* **Exercise brief**
Whenever a line in the data below includes the string "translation", copy it out.

* **Listed entries**
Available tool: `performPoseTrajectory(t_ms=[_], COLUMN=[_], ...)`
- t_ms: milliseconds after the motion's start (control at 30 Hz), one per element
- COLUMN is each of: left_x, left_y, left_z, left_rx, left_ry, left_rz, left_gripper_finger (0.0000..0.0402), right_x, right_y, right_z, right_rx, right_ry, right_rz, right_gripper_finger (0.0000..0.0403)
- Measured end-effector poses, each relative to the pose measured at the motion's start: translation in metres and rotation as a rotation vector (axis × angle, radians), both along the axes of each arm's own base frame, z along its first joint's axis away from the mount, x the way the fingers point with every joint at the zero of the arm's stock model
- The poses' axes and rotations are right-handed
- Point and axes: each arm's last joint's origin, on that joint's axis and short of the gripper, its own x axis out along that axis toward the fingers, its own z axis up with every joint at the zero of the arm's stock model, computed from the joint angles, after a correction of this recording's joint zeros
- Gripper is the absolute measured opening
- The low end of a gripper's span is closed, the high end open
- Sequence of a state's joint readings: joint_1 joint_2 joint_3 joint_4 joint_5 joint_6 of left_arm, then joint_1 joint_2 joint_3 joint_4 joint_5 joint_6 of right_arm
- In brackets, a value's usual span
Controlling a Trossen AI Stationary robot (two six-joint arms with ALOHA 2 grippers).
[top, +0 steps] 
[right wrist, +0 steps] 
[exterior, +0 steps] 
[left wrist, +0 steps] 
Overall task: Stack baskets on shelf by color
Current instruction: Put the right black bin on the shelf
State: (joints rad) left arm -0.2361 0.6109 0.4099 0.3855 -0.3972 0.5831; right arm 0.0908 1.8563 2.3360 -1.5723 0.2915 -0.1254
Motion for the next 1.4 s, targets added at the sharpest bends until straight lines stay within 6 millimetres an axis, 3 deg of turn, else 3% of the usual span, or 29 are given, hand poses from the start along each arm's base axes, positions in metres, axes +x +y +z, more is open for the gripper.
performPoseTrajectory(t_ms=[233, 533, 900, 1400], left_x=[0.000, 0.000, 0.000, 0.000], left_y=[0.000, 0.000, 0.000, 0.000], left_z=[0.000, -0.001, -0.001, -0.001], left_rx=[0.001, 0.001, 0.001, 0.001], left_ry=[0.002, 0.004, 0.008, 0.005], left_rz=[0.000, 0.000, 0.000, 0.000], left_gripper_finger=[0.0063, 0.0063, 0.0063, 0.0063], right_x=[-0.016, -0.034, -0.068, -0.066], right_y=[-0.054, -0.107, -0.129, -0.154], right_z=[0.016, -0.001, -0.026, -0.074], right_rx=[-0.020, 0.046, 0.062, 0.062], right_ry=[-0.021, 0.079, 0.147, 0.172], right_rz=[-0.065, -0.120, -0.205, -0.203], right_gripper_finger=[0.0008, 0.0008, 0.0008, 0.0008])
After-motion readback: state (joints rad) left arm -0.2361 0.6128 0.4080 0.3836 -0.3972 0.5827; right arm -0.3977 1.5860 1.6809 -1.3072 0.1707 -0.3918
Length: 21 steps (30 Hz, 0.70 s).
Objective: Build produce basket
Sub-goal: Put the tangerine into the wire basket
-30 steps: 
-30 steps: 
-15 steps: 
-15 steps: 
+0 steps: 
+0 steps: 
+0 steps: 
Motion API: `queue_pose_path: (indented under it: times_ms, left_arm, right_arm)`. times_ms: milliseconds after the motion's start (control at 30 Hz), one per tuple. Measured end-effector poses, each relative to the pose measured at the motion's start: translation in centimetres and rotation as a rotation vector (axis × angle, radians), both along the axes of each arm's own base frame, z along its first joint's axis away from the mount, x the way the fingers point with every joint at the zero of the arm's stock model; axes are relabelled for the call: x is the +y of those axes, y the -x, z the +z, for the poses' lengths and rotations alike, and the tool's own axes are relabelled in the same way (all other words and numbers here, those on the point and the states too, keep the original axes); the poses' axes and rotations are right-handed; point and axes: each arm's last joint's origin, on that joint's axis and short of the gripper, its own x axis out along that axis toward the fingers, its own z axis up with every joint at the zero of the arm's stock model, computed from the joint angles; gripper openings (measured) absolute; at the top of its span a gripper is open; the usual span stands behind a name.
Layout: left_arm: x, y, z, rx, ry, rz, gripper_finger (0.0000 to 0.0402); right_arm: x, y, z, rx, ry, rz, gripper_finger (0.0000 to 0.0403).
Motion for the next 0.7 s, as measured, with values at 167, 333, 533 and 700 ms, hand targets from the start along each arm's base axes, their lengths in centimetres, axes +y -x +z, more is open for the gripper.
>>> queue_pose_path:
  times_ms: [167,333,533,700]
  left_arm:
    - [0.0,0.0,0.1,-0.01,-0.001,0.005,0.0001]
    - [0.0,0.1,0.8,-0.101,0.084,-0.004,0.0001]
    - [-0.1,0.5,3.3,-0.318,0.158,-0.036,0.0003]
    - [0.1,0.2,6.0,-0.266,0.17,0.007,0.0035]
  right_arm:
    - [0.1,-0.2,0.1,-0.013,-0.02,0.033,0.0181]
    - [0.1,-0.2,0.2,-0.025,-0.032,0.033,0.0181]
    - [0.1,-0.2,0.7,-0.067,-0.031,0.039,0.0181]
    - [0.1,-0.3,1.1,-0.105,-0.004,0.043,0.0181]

* **Response to the exercise**
- Measured end-effector poses, each relative to the pose measured at the motion's start: translation in metres and rotation as a rotation vector (axis × angle, radians), both along the axes of each arm's own base frame, z along its first joint's axis away from the mount, x the way the fingers point with every joint at the zero of the arm's stock model
Motion API: `queue_pose_path: (indented under it: times_ms, left_arm, right_arm)`. times_ms: milliseconds after the motion's start (control at 30 Hz), one per tuple. Measured end-effector poses, each relative to the pose measured at the motion's start: translation in centimetres and rotation as a rotation vector (axis × angle, radians), both along the axes of each arm's own base frame, z along its first joint's axis away from the mount, x the way the fingers point with every joint at the zero of the arm's stock model; axes are relabelled for the call: x is the +y of those axes, y the -x, z the +z, for the poses' lengths and rotations alike, and the tool's own axes are relabelled in the same way (all other words and numbers here, those on the point and the states too, keep the original axes); the poses' axes and rotations are right-handed; point and axes: each arm's last joint's origin, on that joint's axis and short of the gripper, its own x axis out along that axis toward the fingers, its own z axis up with every joint at the zero of the arm's stock model, computed from the joint angles; gripper openings (measured) absolute; at the top of its span a gripper is open; the usual span stands behind a name.

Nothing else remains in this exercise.